> **What you have to do**
All of the data below must be reproduced word for word, but without its images.

------------------------------------------------------------

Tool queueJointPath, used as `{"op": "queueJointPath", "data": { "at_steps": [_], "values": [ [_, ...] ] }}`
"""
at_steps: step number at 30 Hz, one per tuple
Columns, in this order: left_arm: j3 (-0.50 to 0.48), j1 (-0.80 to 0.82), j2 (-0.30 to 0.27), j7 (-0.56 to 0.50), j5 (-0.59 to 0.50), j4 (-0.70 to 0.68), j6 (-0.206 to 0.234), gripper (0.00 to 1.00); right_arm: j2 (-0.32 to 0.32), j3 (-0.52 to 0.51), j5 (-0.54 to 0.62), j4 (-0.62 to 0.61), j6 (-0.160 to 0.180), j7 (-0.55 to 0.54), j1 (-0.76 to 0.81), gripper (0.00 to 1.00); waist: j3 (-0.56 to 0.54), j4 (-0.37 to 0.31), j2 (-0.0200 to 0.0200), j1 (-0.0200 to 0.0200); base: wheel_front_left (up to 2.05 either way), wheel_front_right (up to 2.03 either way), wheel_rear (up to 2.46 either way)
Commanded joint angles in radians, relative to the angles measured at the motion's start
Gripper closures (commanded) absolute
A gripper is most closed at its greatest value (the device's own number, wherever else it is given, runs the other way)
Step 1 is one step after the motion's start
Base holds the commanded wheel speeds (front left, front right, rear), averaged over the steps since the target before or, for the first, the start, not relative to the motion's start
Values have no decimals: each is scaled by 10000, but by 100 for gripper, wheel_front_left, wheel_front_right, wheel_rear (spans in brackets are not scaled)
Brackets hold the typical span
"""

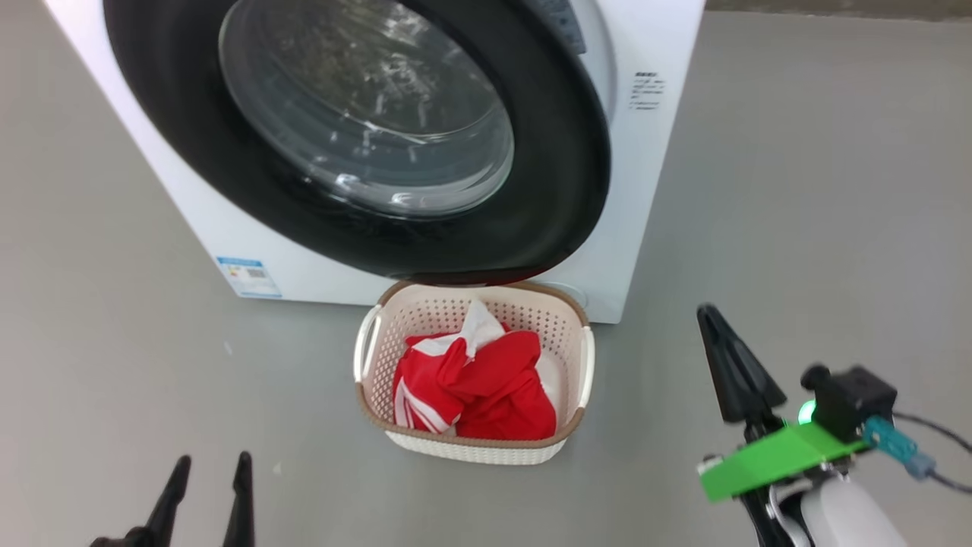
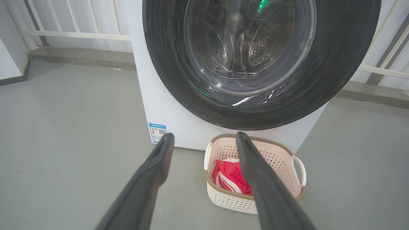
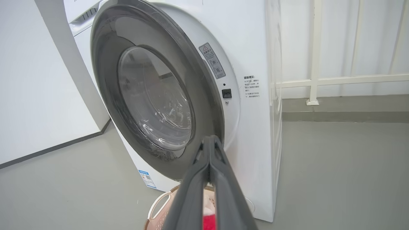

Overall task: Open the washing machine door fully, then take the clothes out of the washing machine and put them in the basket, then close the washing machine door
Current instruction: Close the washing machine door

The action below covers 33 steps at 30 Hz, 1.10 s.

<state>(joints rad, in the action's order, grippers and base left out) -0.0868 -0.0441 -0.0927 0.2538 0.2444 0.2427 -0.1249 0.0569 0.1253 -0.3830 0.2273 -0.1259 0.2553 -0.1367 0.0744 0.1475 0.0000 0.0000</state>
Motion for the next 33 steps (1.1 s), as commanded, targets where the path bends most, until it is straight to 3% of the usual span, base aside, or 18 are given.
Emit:
{"op": "queueJointPath", "data": {
  "at_steps": [1,16,33],
  "values": [
    [-210,470,-55,80,-81,-302,-58,0,47,298,-206,-91,-48,65,-664,100,277,305,0,0,0,0,0],
    [789,1636,275,80,317,-285,-58,0,17,-46,-113,1656,-48,65,-3804,100,1738,1573,0,0,0,0,0],
    [1362,2570,417,80,799,-298,-58,0,361,-702,163,2370,-48,65,-5569,100,2946,2439,0,0,0,0,0]
  ]
}}
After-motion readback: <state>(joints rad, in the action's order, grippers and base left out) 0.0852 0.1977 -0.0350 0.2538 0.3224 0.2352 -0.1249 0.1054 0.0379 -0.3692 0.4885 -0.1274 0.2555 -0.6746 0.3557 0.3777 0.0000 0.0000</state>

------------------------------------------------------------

> **Reply to the exercise**
Tool queueJointPath, used as `{"op": "queueJointPath", "data": { "at_steps": [_], "values": [ [_, ...] ] }}`
"""
at_steps: step number at 30 Hz, one per tuple
Columns, in this order: left_arm: j3 (-0.50 to 0.48), j1 (-0.80 to 0.82), j2 (-0.30 to 0.27), j7 (-0.56 to 0.50), j5 (-0.59 to 0.50), j4 (-0.70 to 0.68), j6 (-0.206 to 0.234), gripper (0.00 to 1.00); right_arm: j2 (-0.32 to 0.32), j3 (-0.52 to 0.51), j5 (-0.54 to 0.62), j4 (-0.62 to 0.61), j6 (-0.160 to 0.180), j7 (-0.55 to 0.54), j1 (-0.76 to 0.81), gripper (0.00 to 1.00); waist: j3 (-0.56 to 0.54), j4 (-0.37 to 0.31), j2 (-0.0200 to 0.0200), j1 (-0.0200 to 0.0200); base: wheel_front_left (up to 2.05 either way), wheel_front_right (up to 2.03 either way), wheel_rear (up to 2.46 either way)
Commanded joint angles in radians, relative to the angles measured at the motion's start
Gripper closures (commanded) absolute
A gripper is most closed at its greatest value (the device's own number, wherever else it is given, runs the other way)
Step 1 is one step after the motion's start
Base holds the commanded wheel speeds (front left, front right, rear), averaged over the steps since the target before or, for the first, the start, not relative to the motion's start
Values have no decimals: each is scaled by 10000, but by 100 for gripper, wheel_front_left, wheel_front_right, wheel_rear (spans in brackets are not scaled)
Brackets hold the typical span
"""


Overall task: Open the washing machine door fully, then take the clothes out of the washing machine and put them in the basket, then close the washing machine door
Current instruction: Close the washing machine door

The action below covers 33 steps at 30 Hz, 1.10 s.

<state>(joints rad, in the action's order, grippers and base left out) -0.0868 -0.0441 -0.0927 0.2538 0.2444 0.2427 -0.1249 0.0569 0.1253 -0.3830 0.2273 -0.1259 0.2553 -0.1367 0.0744 0.1475 0.0000 0.0000</state>
Motion for the next 33 steps (1.1 s), as commanded, targets where the path bends most, until it is straight to 3% of the usual span, base aside, or 18 are given.
Emit:
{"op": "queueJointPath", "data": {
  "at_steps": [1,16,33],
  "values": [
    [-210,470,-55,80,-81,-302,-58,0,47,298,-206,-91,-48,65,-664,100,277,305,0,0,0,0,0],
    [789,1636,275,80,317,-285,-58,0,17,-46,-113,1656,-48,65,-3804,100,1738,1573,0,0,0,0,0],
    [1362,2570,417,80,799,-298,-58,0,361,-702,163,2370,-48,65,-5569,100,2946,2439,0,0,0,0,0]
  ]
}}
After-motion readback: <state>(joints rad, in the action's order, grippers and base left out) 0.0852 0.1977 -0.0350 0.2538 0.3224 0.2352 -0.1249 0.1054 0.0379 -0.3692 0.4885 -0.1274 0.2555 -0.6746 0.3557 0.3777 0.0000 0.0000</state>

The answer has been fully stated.